A key and differentiated part of the story is that a large component of company revenues are from maintenance contracts. For example for the September quarter maintenance revenues were just over $101M out of the $212M total. These revenues are basically recurring and by selling a large number of smaller products the SolarWinds revenue production is fairly predictable - not the typical large deal-driven business. The business remains profitable with operating margins at 11%.
The Pre-PE Buyout SolarWinds
SolarWinds did well as a public company from 2009 until when they were bought. In fact, their business was more attractive then it is now. For example, their 2Q 2015 report delivered revenue growth of 17% to $119M with a stunning operating profit margin of 43%. Operating cash flow was even higher at $55M that quarter. Guidance for the full year was $500-512M with operating profit margins of 42%. And this was a quarter viewed as "disappointing" to Wall Street. The core issue for SWI was that their overall "conversion rate" from various online sources didn't come in as high as they expected.
The overall positioning of the company back then was basically the same although their MSP business was just beginning and they were a smaller company.

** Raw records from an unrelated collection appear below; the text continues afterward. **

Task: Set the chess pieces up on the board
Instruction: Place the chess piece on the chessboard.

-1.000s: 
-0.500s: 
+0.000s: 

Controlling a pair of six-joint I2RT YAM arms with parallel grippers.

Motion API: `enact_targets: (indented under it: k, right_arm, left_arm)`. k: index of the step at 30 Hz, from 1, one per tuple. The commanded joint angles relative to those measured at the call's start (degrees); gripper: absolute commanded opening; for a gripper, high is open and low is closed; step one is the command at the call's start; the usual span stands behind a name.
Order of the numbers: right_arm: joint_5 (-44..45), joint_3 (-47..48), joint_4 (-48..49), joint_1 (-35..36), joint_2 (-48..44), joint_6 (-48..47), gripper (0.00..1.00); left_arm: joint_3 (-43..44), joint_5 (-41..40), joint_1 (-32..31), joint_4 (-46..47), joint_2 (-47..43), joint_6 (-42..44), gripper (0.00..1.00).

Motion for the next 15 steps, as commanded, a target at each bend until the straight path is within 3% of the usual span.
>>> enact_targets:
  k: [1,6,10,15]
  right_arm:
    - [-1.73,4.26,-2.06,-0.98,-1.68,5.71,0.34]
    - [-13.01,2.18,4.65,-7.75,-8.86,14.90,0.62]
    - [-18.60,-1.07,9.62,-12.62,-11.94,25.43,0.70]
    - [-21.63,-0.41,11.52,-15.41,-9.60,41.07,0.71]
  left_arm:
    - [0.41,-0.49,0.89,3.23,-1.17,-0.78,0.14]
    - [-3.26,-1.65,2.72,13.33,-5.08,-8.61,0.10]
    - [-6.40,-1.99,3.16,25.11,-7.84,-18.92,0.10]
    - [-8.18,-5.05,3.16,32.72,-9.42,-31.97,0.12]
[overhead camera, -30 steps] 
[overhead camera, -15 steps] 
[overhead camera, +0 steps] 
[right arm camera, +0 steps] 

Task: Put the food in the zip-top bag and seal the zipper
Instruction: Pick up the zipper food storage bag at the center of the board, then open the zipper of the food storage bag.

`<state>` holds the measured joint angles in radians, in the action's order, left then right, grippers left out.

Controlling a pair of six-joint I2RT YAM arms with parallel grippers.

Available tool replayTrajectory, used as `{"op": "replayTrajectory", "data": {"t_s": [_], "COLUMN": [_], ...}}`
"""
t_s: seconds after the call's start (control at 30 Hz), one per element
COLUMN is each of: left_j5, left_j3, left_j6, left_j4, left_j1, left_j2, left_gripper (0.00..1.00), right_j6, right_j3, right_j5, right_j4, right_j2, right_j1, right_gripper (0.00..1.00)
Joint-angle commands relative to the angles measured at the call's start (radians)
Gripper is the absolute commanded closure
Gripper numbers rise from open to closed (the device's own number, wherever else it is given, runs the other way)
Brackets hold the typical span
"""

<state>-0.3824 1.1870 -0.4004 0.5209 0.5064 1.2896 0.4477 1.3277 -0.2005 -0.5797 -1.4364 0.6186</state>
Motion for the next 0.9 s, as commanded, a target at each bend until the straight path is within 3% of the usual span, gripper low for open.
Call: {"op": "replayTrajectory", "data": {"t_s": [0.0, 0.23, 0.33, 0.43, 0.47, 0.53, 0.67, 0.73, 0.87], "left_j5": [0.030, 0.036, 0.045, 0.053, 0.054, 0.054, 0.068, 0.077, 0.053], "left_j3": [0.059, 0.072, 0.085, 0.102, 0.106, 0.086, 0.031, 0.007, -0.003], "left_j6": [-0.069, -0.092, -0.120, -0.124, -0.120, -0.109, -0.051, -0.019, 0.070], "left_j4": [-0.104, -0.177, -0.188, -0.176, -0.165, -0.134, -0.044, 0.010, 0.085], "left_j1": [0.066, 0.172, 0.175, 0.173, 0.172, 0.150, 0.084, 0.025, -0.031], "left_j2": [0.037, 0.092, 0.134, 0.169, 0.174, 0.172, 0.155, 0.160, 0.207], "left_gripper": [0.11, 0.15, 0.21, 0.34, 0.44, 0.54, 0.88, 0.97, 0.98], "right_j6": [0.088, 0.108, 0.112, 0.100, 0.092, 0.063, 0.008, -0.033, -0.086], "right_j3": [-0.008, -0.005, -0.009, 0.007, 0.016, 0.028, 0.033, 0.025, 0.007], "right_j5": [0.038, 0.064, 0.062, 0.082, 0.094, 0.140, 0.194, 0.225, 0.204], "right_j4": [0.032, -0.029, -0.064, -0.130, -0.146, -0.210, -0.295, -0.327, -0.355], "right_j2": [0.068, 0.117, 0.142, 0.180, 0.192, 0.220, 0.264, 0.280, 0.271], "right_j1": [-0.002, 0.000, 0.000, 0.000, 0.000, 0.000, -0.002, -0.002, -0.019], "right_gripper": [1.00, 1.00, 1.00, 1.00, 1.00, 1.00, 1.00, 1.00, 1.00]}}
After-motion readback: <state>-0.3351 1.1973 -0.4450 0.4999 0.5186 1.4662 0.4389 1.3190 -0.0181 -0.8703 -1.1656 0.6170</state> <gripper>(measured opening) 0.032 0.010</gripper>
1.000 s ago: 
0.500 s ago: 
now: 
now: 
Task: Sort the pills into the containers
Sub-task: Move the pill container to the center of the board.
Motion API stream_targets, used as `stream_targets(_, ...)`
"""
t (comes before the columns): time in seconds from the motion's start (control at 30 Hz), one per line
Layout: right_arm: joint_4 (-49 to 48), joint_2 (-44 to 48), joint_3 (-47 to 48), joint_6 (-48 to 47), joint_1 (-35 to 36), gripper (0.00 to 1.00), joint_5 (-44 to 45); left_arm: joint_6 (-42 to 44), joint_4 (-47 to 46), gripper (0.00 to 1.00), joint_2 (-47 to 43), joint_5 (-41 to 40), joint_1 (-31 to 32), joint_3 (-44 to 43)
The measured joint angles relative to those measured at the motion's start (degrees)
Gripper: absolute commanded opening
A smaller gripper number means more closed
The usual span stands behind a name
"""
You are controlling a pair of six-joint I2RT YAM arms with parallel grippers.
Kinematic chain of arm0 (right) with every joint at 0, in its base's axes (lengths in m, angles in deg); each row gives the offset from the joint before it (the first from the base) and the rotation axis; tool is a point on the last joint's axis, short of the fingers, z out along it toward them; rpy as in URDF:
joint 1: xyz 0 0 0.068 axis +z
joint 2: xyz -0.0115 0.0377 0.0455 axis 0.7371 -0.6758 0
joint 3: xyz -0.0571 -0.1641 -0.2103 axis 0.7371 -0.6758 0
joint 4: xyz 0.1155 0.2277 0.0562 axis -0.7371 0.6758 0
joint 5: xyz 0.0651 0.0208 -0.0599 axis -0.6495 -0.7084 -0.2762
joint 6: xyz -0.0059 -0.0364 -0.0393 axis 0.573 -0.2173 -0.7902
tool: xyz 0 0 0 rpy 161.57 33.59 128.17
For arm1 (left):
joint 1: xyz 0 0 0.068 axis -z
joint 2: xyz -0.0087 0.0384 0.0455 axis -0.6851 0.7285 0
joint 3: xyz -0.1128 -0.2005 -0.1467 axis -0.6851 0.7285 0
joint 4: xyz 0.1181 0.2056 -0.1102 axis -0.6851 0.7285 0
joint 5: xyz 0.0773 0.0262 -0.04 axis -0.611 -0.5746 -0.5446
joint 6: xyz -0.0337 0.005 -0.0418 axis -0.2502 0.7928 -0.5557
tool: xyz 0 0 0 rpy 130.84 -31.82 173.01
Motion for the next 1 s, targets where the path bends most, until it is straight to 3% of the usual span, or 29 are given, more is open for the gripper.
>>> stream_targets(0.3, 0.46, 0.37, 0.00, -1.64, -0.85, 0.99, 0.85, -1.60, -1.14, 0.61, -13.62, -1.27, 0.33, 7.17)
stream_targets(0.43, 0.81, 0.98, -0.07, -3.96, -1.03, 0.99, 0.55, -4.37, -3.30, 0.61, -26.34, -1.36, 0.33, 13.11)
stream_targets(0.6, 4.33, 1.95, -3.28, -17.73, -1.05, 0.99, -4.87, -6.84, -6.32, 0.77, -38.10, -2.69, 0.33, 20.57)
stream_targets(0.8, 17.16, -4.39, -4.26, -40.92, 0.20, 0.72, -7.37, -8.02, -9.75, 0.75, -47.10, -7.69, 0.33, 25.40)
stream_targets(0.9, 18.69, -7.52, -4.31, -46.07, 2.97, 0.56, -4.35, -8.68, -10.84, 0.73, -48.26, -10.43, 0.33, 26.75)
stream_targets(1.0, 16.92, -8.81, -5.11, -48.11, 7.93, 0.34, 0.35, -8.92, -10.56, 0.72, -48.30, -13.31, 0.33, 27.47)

At the time they competed mostly against big companies like CA and BMC. Since then we've seen the highest growth coming from newer companies like AppDynamics (acquired on the cusp of their IPO by Cisco $CSCO for $3.7B) and New Relic ($NEWR).
Although the shares performed well for a while they stagnated during their last few years as a public company - opening the door for the PE firms to step in and buy a very profitable company that could support high levels of debt and continue to grow.
Stock Conclusion and Valuation
It's a little hard to love SolarWinds given their growth rate, debt, and valuation. There are some things to like. The first one is that the entire market feels more open then it has in some time. In a baffling move, Computer Associates ($CA) is being acquired by chip maker Broadcom ($AVGO). BMC has been owned by PE firms for years and was recently sold by Gain and Golden Gate to KKR for $8.5B. Bain and Golden Gate had acquired BMC in 2013 for $6.9B. We're sure that a bevy of PE-friendly transactions and fees boosted returns during this period since a 23% gain over 5 years is low.
We've decided to look at SWI as a growth investor rather than a more cash-flow-focused value type. We had to push our assumptions to get to a positive IV for the SWI IPO.
For example, we are building in some improvement in YoY growth rates and operating margins. We note the debt will be $6.40/share post-IPO which we are not deducting from the IV at 15%.
Bulls on SWI will suggest this is just the wrong way to look at a company that is really a servant of private equity at this point - it's all about EBITDA and cash flow which can be used to retire debt and/or buy back shares. Our experience with companies of this type is 1) they tend to get lower valuations than growth-focused peers and 2) their approach to the business often results in a deterioration of their competitive position.
Luckily for SWI their competition may be less-than-focused given current ownership and pending acquisitions. There are only a few pure-play companies like New Relic really executing well in the market.
We also acknowledge that a flotilla of highly-motivated investment banks will be selling this deal hard and eager for a share of follow on fees and opportunities with these PE firms. Buyer beware.
These guys look more like partners of the PE firms than SolarWinds investors.